March 9th, 2010

significant objects

The blog Un-canny Ontology recently took a look at the website significantobjects.com from the point of view of Heidegger’s object-orientated philosophy.

For those of you not familiar with the site significantobjects.com, the goal of the site was to see if given significance, random everyday objects could take on objective significance, as well. As the site explains:

A talented, creative writer invents a story about an object. Invested with new significance by this fiction, the object should — according to our hypothesis — acquire not merely subjective but objective value. How to test our theory? Via eBay!

As demonstrated from some of the entries, these objects are not “rare” or “important” objects by any means. In fact a lot of the times these objects are purchased from thrift stores or garage sales for just a couple of bucks (max). A “fictional” account of the object’s significance is added and then sold and bought on eBay – usually purchased for way more than the item was originally worth. But what I find fascinating about this experiment is that it is purposefully doing something that we often do without thinking about it – that is, adding significance to objects. This led me to question, what is significance and how/why is it important for our understanding of object-oriented philosophy?

More of that post here.

Significant Objects is an interesting experiment, although I would argue that a lot of the significance created around these objects comes from the fact that they are featured on the website as part of the project, and not necessarily from the made-up stories.

March 5th, 2010

hello world

Here’s a post more selfish than usual; only Dutch speakers can appreciate it.
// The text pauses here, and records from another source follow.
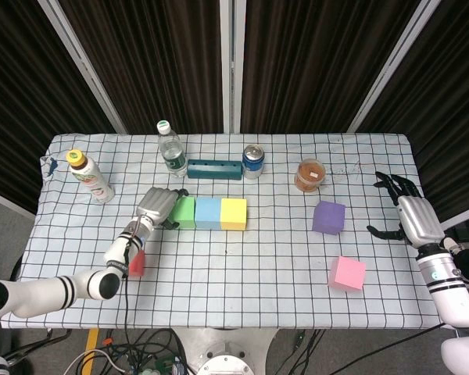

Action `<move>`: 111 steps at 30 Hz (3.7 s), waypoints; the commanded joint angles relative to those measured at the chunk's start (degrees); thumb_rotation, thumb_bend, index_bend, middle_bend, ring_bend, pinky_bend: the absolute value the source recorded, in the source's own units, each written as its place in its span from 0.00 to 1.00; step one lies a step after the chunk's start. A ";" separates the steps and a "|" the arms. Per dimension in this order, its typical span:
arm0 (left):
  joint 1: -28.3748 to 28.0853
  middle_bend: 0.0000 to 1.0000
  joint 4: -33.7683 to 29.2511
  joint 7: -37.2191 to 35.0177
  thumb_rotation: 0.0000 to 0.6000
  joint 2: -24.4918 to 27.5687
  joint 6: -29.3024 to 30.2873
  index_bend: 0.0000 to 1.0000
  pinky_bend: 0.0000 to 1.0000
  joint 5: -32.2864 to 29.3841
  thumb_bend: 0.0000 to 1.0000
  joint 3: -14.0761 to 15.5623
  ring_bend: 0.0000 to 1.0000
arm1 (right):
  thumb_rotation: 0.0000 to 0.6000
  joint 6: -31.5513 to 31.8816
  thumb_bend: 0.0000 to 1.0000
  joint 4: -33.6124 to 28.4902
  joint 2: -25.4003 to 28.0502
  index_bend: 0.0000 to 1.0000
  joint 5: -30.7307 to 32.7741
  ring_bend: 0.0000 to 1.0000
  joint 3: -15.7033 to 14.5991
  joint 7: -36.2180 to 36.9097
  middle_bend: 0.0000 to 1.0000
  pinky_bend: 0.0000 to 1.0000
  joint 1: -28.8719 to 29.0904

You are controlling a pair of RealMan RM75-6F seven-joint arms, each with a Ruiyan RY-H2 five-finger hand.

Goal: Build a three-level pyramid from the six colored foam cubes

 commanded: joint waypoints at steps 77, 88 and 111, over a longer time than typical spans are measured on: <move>28.79 0.14 -25.86 -23.11 1.00 25.43 22.03 0.10 0.24 36.88 0.16 13.70 0.18 | 1.00 1.48 0.10 -0.51 -0.18 0.00 -1.76 0.00 -0.16 -0.71 0.20 0.00 -0.43; 28.52 0.14 -22.43 -14.64 1.00 19.89 16.98 0.10 0.23 33.07 0.16 12.98 0.18 | 1.00 1.35 0.10 -0.79 -0.13 0.00 -1.60 0.00 -0.26 -0.77 0.20 0.00 -0.41; 30.33 0.35 -16.38 -12.58 1.00 14.49 18.17 0.34 0.25 32.21 0.16 9.59 0.34 | 1.00 1.85 0.10 -1.79 -0.01 0.00 -1.38 0.00 -0.44 -1.52 0.20 0.00 -0.72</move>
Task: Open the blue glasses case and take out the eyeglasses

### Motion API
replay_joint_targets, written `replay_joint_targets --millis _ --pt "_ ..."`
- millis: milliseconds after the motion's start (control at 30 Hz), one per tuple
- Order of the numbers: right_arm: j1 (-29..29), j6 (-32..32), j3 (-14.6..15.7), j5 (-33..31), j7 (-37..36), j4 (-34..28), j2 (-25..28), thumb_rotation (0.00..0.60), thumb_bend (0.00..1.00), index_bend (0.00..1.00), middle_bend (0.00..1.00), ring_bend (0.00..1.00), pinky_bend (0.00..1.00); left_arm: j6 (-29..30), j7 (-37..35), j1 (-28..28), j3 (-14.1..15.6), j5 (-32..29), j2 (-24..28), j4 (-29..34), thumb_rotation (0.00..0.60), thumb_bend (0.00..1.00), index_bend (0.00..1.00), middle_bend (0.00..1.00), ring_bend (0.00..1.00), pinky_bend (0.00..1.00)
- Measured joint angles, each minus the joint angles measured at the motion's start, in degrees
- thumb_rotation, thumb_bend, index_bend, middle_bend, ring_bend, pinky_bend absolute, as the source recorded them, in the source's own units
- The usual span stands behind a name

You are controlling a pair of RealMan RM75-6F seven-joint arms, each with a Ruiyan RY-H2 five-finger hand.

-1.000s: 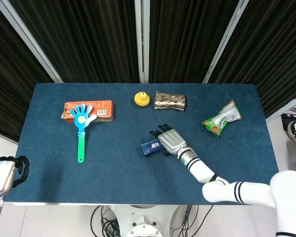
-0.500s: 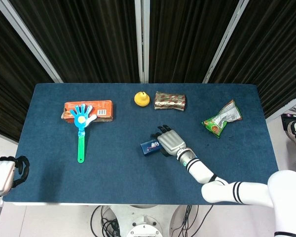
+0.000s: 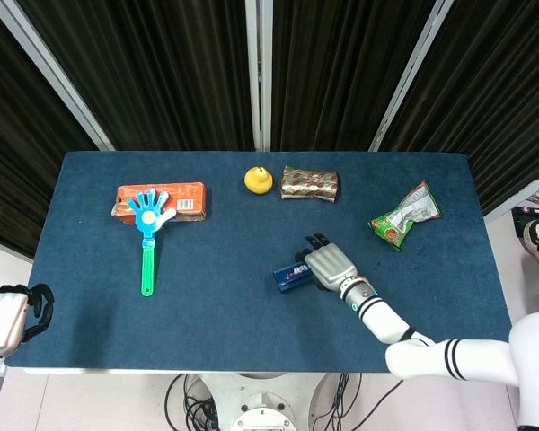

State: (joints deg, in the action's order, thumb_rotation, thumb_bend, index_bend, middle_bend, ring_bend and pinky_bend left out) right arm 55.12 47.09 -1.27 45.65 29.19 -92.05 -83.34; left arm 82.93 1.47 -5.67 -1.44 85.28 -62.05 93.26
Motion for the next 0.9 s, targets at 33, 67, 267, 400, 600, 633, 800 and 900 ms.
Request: replay_joint_targets --millis 33,67,267,400,600,633,800,900 --pt "-0.3 0.2 0.4 -0.4 0.2 -0.9 0.9 0.600 0.70 0.29 0.30 0.01 0.00 0.0 0.0 0.0 0.0 0.0 0.0 0.0 0.600 0.36 0.69 0.69 0.52 0.48" --pt "-0.5 0.3 0.6 -0.8 0.3 -1.6 1.6 0.600 0.70 0.30 0.30 0.01 0.00 0.0 -0.1 0.0 0.0 0.1 0.0 0.0 0.600 0.36 0.69 0.69 0.52 0.48" --pt "-0.1 0.5 -0.1 -4.7 0.9 -2.1 2.7 0.600 0.62 0.29 0.30 0.01 0.00 0.1 0.2 0.0 0.0 0.0 0.0 0.0 0.600 0.36 0.69 0.69 0.52 0.48" --pt "1.1 -0.1 -1.8 -6.2 0.7 1.2 0.9 0.600 0.45 0.15 0.24 0.00 0.00 0.2 0.6 0.0 -0.1 -0.1 -0.2 -0.1 0.600 0.36 0.69 0.69 0.52 0.48" --pt "2.7 -0.2 -4.7 -7.6 -0.2 8.8 -3.6 0.600 0.26 0.00 0.08 0.00 0.00 0.4 0.8 0.1 -0.2 -0.2 -0.5 -0.2 0.600 0.36 0.69 0.69 0.52 0.48" --pt "2.7 0.2 -5.2 -7.1 -0.7 9.5 -4.2 0.600 0.23 0.00 0.06 0.00 0.00 0.4 0.8 0.1 -0.2 -0.3 -0.5 -0.3 0.600 0.36 0.69 0.69 0.52 0.48" --pt "0.9 1.9 -5.3 -2.0 -3.6 6.9 -2.7 0.600 0.14 0.00 0.03 0.00 0.00 0.3 0.7 0.1 -0.2 -0.2 -0.4 -0.2 0.600 0.36 0.69 0.69 0.52 0.48" --pt "-1.2 3.1 -4.6 3.1 -6.4 3.0 -0.4 0.600 0.06 0.00 0.03 0.00 0.00 0.3 0.6 0.1 -0.1 -0.1 -0.3 -0.1 0.600 0.36 0.69 0.69 0.52 0.48"
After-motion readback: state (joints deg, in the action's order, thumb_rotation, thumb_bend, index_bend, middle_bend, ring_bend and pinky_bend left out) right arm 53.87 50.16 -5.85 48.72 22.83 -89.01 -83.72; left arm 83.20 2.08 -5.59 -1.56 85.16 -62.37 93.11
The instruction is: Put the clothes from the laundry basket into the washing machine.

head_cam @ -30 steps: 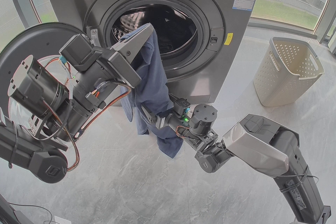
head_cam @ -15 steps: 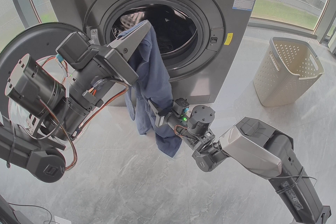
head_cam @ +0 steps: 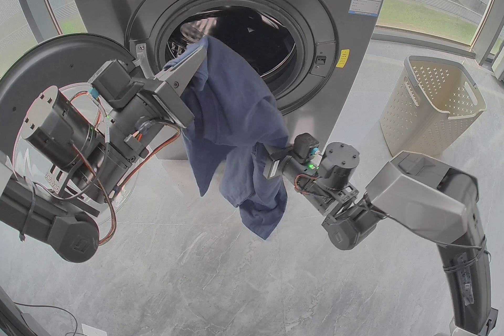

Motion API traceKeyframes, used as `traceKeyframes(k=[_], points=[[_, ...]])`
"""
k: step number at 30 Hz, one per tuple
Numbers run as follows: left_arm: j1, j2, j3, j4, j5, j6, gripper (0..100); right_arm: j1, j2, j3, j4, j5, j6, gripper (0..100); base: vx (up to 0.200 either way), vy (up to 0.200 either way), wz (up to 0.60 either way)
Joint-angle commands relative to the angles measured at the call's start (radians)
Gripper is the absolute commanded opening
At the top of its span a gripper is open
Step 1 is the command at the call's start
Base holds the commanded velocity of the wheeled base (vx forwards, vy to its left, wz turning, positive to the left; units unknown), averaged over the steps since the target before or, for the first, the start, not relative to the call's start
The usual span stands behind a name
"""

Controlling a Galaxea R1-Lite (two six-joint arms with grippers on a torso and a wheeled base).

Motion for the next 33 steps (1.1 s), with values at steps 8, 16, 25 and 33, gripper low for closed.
traceKeyframes(k=[8,16,25,33], points=[[0.077,0.173,0.059,-0.003,0.001,0.011,0,-0.033,-0.206,0.121,-0.022,0.000,0.032,0,0.000,0.000,0.00],[0.079,0.255,0.129,-0.005,-0.012,0.084,0,-0.019,-0.215,0.051,-0.006,-0.015,0.032,0,0.000,0.000,0.00],[0.086,0.290,0.116,-0.008,-0.013,0.109,100,-0.013,-0.255,0.046,0.001,-0.023,0.032,0,0.000,0.000,0.00],[0.079,0.339,0.191,-0.008,-0.035,0.133,100,-0.013,-0.263,0.036,0.018,-0.023,0.032,0,0.000,0.000,0.00]])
The poem Marc groet ’s morgens de dingen (“Marc greets the things in the morning”), by the famous Flemish poet Paul van Ostaijen, is a fun poem to read aloud and is largely meaningless, so a translation is no good. Ploem ploem.

March 4th, 2010

123

Shakespeare’s Sonnet CXXIII:

No, Time, thou shalt not boast that I do change:
Thy pyramids built up with newer might
To me are nothing novel, nothing strange;
They are but dressings of a former sight.
Our dates are brief, and therefore we admire
What thou dost foist upon us that is old,
And rather make them born to our desire
Than think that we before have heard them told.
Thy registers and thee I both defy,
Not wondering at the present nor the past,
For thy records and what we see doth lie,
Made more or less by thy continual haste.
This I do vow and this shall ever be;
I will be true, despite thy scythe and thee.

March 3rd, 2010

earning this moment

Tatyana by Maura Staunton.

She leaves the room. Onegin writhes
On stage, ashamed of his emotion.
He scorned her as a young girl.
Now he’s mad about her! But she’s
Married, rich, so stern and cold. . .
I lean forward in my opera seat.
There goes me. And isn’t that
Every man I loved in vain?
The cast bows to wild applause.
Our Tatyana smiles, steps forward
To catch a bouquet of red roses.
I button my coat, grab my purse,
And make my slow way down the aisle
Of well-dressed, gray-haired couples
Watching their steps with downcast eyes.
I bet I’m not alone in wishing
I could go back in time, and break
A few cold hearts that broke mine
With all my hard won understanding
Of the game of love, its rules
And stratagems, and power plays.
Then through the open lobby doors
Where the crowd hesitates, tying
Scarves or pulling on wool gloves,
I see the promised snow’s begun
And someone’s whistling an aria
From the first act. A sweet joy
Rushes through me. No, of course
I’d fall in love the same way.
I’d make every great mistake
I could, and earn this lovely moment
Walking home through fresh snow
My head full of unsingable music,
Remembering this one and that one
Who made me feel by feeling nothing.

The poet has written many short stories and, to me, this poem is like a short story in pill form; it’s concentrated, poetic storytelling.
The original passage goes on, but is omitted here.